Carmela y Santiago se dieron un último beso y salieron del despacho hacia la sala, donde los acordes del piano seguían. Cuando entraron vieron a Paloma con los ojos arrasados de lágrimas y los ríos de llanto bajando por sus mejillas. Los dos se quedaron estáticos, y Carmela preguntó preocupada:
–¿Qué pasó?
Saúl, que no había notado la presencia de Carmela y Santiago, se sobresaltó al escuchar la voz y dejó de tocar.
–Nada tía, ni yo misma lo sé, nada más de repente, cuando Saúl empezó a tocar me brotaron las lágrimas como desde muy adentro, pero sentí bonito, es tan raro, si a mí la música ni me gusta, digo, no especialmente.
–O eso creías.
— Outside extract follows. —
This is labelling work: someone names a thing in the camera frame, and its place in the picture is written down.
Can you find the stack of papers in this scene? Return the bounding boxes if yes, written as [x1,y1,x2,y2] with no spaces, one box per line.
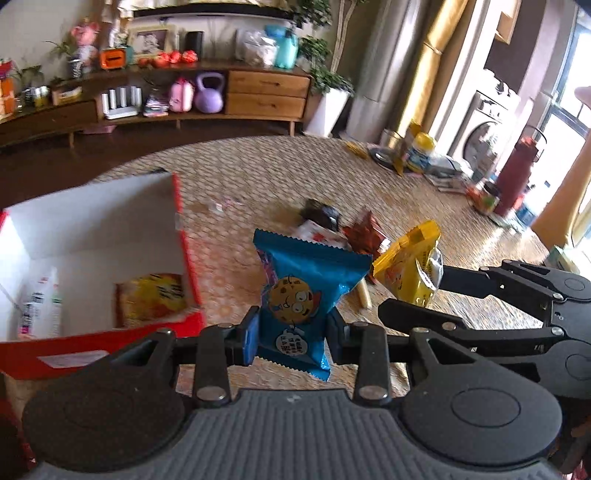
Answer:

La música llega al alma –intervino Saúl.
–Sí, parece que sí –aceptó Paloma.
–Bueno, yo me tengo que ir interrumpió Santiago. ¿Te quedas, Saúl? Creo que será más divertido estar con Carmela y con Paloma que conmigo en la oficina, pero como veas.
–¿Puedo quedarme? –preguntó Saúl con timidez a Carmela.
–Claro, yo tengo que ir a ver a una amiga, pero se quedan en su casa. ¿Me dejas por ahí de camino? –pidió Carmela a Santiago–. Regreso al rato para la comida, ya Francisca está lista, así que si quieren salir no hay problema, ella va estar aquí para que les abra y si se les ofrece algo más de tomar o de comer, se lo piden.
–Sí, tía, gracias.
–Voy por mi bolsa –dijo Carmela y antes de salir le dio un beso a Paloma y otro a Saúl, a quien acarició con ternura la cabeza en un gesto espontáneo que no supo de dónde le salió, pero que Saúl recibió con la misma naturalidad.
–Te espero afuera. Bueno, muchachos, que la pasen bien. Nos vemos en la tarde para ir al rancho. ¿Te traigo algo de la casa? La mochila con la ropa ya está en el coche. En todo caso, traes llaves por si te faltó algo. Nos vemos, hijo –Santiago le dio un beso a Saúl y otro a Paloma.

Un minuto después, Saúl y Paloma estaban solos en la sala de la casa de Carmela. Un nuevo momento que Paloma jamás habría imaginado.